Financial advisers must seek their own advice


    To steal a line from the medical world, counselors should consider listening more to their own advice in setting personal and professional goals and dealing with burnout.

    That could at least be concluded from the results of a recent survey of the consultancy market by New York Life Investment Management. For example, almost all consultants make some type of goal setting a central element of planning for their clients, but only 42% write down their personal and professional goals and often refer to them as the survey found. Only one in four firmly adheres to their goals and believes they will contribute to success.

    However, this type of planning is more important than ever as both consultants and their clients continue to grapple with the aftermath of the coronavirus. Burnout is an overused word, but a more common problem even as the economy is slowly opening up again. The survey suggests that counselors are better able to cope with the stress of their work. Many struggle to find the time to stay fresh, motivated, and develop their skills. Nonetheless, only 34% of counselors place their own physical health a daily priority.

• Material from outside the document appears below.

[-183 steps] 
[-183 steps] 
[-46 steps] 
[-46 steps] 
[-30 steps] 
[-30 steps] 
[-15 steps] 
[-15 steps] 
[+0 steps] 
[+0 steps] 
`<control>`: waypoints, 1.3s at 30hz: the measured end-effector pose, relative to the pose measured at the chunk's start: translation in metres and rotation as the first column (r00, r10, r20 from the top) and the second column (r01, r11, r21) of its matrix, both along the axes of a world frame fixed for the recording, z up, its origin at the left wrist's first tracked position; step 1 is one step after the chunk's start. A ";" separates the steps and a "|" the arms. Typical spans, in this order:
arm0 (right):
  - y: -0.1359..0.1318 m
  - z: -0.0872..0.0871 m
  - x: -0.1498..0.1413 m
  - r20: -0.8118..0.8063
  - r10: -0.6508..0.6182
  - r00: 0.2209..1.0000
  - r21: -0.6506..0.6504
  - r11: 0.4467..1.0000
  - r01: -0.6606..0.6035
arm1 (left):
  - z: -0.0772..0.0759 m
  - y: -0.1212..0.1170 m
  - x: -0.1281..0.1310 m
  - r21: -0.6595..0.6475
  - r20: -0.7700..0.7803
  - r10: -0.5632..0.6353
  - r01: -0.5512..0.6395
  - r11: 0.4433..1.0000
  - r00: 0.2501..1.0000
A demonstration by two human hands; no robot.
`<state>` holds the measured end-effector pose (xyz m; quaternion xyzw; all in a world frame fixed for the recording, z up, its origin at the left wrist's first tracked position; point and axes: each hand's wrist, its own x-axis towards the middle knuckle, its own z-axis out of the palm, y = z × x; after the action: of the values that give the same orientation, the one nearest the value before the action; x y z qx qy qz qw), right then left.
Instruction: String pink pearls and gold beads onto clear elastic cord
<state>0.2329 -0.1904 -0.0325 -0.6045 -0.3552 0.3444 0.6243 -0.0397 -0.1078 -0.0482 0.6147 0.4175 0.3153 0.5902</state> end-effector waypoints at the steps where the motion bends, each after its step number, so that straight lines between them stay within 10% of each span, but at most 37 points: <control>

    While there is an increasing trend towards a team-based approach to client account management, 30% of consultants surveyed still choose to keep their goals to themselves rather than sharing them with a trusted group of people, and nearly half ( 45%) often choose to go it alone managing customer issues. This reluctance to connect with colleagues can discourage counselors from having good new ideas and viewpoints, and adding to personal stress, even if a global health crisis like the one we are currently experiencing does not occur.

    Core qualities

    Resilience, connectedness, goal setting, boldness and intrinsic motivation are among the core qualities that are required for success as a financial advisor. This is a difficult skill to assemble in the best of times, and as we all know it wasn’t. The lack of face-to-face meetings in a high-touch business was a particular challenge. But there are ways to handle this. We have identified a five-step process that can help consultants develop many of the traits shared by industry leaders, a group we refer to as “Top Consultants.”

    1. vision. What is your vision for you and your practice? It should be clear, focused, and easy to articulate. Write it down. Research has shown that if you put it down in writing, you are 40% more likely to achieve a goal.
    2. Believe. The best way to start realizing your vision is to pretend you are already there. Success leads to more success.
    3. self talk. Stay positive, stay aware of the dialogue you are creating, and don’t get stuck in a mental rut. Don’t let these voices in your head stop you from doing what you need to do to make your practice work.
    4. Enter the zone. Clean up the mental clutter and focus on where you want to be.
    5. Deliver. Don’t leave projects unfinished. Set deadlines and meet them. Finish tasks.

    Pandemic or not, there is always an opportunity to learn and do better. Consultants recognize this, with one in three believe they have “some” skills but need to learn more to get better results, according to the survey. One area that could use some improvement: listening. Only 27% of the consultants we surveyed considered themselves “great listeners”, which we would consider another core competency for success in the industry and a quality that is often found among the top companies.

    Another is persistence. For example, clients do not always agree on a recommended strategy or investment idea the first time. But if the idea or strategy is highly persuasive, it pays to stick with it. However, our research has shown that only 20% of consultants continue to present an idea after a customer rejects it.

    Thinking off the balance sheet

    The best advisors take a holistic approach to a client’s wealth – identifying ways to advance family, career, philanthropy, and life and legacy goals. Many advisors were challenged by clients on these off-balance sheet fronts during the pandemic, helping individuals and families deal with stress and isolation, and also providing financial advice. This is a role many would never have expected, and the need to reinforce yourself in this way is almost certainly contributing to the consultants’ burnout.

    This is the bad news. The good news: for many consultants, help is very close: their own advice.

    Jennifer Tarsney is the head of Adviser to funding institute at New York Life Investments.